"I was close to being thrown in jail because of my belief in human equality," says femdefender Julia Kharashvili. Photo: Kvinna till Kvinna/Karolina Sturén.
"I was close to being thrown in jail because of my belief in human equality," says femdefender Julia Kharashvili. Photo: Kvinna till Kvinna/Karolina Sturén.

"I was accused of being a spy"

For more than two decades, Julia Kharashvili has been working for women’s rights in Georgia. A work that has born fruit. Today the organisation she co-founded – Association “Imedi” IDP women’s movement for peace – is an important civil society platform and Julia Kharashvili is known to most people within the nonprofit sector.

It was only in recent years that Julia Kharashvili was allowed to have a public voice. Her work has not always been accepted, neither by the government nor by the general public. During her 20 years as an activist, Julia Kharashvili has had tough setbacks and there have been moments of darkness and deepest doubt, she says.

So what is it that makes a person continue fighting despite threats and hate? Julia Kharashvili explains that for her it is a voice within that makes her carry on. A voice that always has told her to get back up, a voice that she can not either explain or deny.

What made you decide to get involved in women’s rights?

“When the Soviet Union fell, we were all thrown into chaos – a chaos that only grew worse with the armed conflicts that followed. My husband and I were living in the Abkhazia region, but when the civil war started, my husband was forced to become a soldier and fight for the ethnic Georgians’ side. For a long time we were separated and the letters he sent came months apart, so most of the time I did not know if he was dead or alive. Like most women who are left behind, I could not sleep at night, and the war began to affect me psychologically. Then, one day, I realized that the best way to help myself was to help others. My husband and I were later forced to flee to Georgia, where in 1993 I started working as a volunteer with humanitarian aid. We simply could not sit and wait for help to come to us, we had to help ourselves.”

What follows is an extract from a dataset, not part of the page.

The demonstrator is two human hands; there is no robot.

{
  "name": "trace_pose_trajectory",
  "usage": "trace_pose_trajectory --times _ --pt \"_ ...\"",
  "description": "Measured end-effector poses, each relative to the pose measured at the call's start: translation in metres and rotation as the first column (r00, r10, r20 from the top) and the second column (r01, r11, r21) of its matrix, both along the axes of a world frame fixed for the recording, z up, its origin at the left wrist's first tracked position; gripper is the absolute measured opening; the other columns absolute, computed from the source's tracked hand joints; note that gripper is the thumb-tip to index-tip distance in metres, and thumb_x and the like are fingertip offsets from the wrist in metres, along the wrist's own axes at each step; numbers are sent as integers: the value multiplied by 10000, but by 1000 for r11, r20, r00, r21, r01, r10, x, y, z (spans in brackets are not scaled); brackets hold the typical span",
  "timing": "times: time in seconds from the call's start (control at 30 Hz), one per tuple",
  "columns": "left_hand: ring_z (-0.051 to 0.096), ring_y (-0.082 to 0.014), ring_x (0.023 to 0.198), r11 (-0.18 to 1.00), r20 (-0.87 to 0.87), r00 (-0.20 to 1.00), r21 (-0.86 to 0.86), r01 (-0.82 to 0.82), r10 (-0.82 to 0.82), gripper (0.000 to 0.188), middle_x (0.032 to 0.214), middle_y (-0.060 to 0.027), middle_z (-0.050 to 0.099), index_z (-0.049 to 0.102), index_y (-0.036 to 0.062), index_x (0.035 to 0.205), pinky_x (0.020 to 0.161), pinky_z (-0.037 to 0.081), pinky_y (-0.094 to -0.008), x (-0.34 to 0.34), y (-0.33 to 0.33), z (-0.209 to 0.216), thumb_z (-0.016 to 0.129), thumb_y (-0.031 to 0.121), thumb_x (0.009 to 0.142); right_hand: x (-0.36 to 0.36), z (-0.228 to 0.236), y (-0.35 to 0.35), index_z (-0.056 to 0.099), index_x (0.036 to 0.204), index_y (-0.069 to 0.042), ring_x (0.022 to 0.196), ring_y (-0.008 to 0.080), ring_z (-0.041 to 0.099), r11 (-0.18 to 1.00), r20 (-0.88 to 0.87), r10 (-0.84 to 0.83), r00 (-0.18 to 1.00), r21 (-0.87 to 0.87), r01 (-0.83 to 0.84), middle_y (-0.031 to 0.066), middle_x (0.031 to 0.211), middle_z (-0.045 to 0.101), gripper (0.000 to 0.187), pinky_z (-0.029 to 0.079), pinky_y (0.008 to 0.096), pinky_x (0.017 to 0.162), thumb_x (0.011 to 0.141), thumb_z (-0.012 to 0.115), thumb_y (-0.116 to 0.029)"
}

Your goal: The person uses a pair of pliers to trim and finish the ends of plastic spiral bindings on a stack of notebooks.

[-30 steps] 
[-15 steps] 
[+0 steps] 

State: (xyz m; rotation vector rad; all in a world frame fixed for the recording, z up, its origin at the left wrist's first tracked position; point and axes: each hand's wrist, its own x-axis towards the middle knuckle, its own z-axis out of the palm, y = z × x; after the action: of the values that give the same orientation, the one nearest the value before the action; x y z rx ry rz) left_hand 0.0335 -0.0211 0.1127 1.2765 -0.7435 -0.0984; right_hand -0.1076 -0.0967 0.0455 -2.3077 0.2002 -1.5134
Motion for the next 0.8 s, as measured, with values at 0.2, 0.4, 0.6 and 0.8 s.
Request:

What is the focus of your activism?

“My organisation works in many ways to help women. Because of the conflict  constantly being present and occasionally flaring up again, we have conducted several studies of the effects of the war on women. In Zugdidi, about 60 000 refugees from Abkhazia are living in difficult conditions. We focus on improving their situation through legal and psychological support.

Right now, we are also running the campaign All women’s right to a home. In Georgia, many divorced women are living in the streets. According to the legislation, a church wedding is not enough for a woman to achieve equal rights to the assets within a marriage – for that, a civil ceremony is also required. This is something that many women are not aware of and which many men deliberately hide from their wives. So, upon a divorce, the woman has no legal right to their joint home, and risk becoming homeless. We run this campaign together with 30 other organisations and to our great joy we have gained the government’s attention. This raises hope of a different future and is just one of many proof that women are key agents of change.”

Have you been subjected to violence or intimidation because of your activism?

“When I and other women started working for women’s rights in Georgia, we were called a number of things. I was subjected to political violence and accused of being a spy. To stand up for women’s rights simply was not legal. It went so far that in 1996, I was close to being thrown in jail because of my belief in human equality. But I managed to convince the government and other organisations that we have to work together for any progress to be possible. Although being involved in activism and organising was dangerous, me and my fellow sisters never hesitated. In the beginning, we did not really know what we were doing, we only knew that it dealt with something basic that existed within us.”

What is the situation like today?

“Recently, violence in our society has increased, which is terrifying. It complicates our efforts to cooperate across national borders. Therefore, we are grateful that The Kvinna till Kvinna Foundation is our partner, because they are unique when it comes to emphasizing the importance of women from both sides of a conflict working together. That gives us hope for the future. However, it is still difficult for a woman to gain space. Unfortunately, in 9 cases out of 10, men’s voices are higher valued than women’s. For the world to change, it requires all of us living on mother earth to do everything we can. We have to take our responsibility individually, as groups and politically. However, a prerequisite for this is that women are allowed to take that responsibility.

If you had the power to change one thing; what would it be?

“Either the power to stop epidemics or the power to stop all wars worldwide. They are two evils, both of which destroy mankind and need to be stopped. I simply can not choose. We have to defeat them both.”

What is your greatest wish?

“To be able to return home to Abkhazia. Which I know probably won’t be possible. But for me personally that would mean peace for my soul.”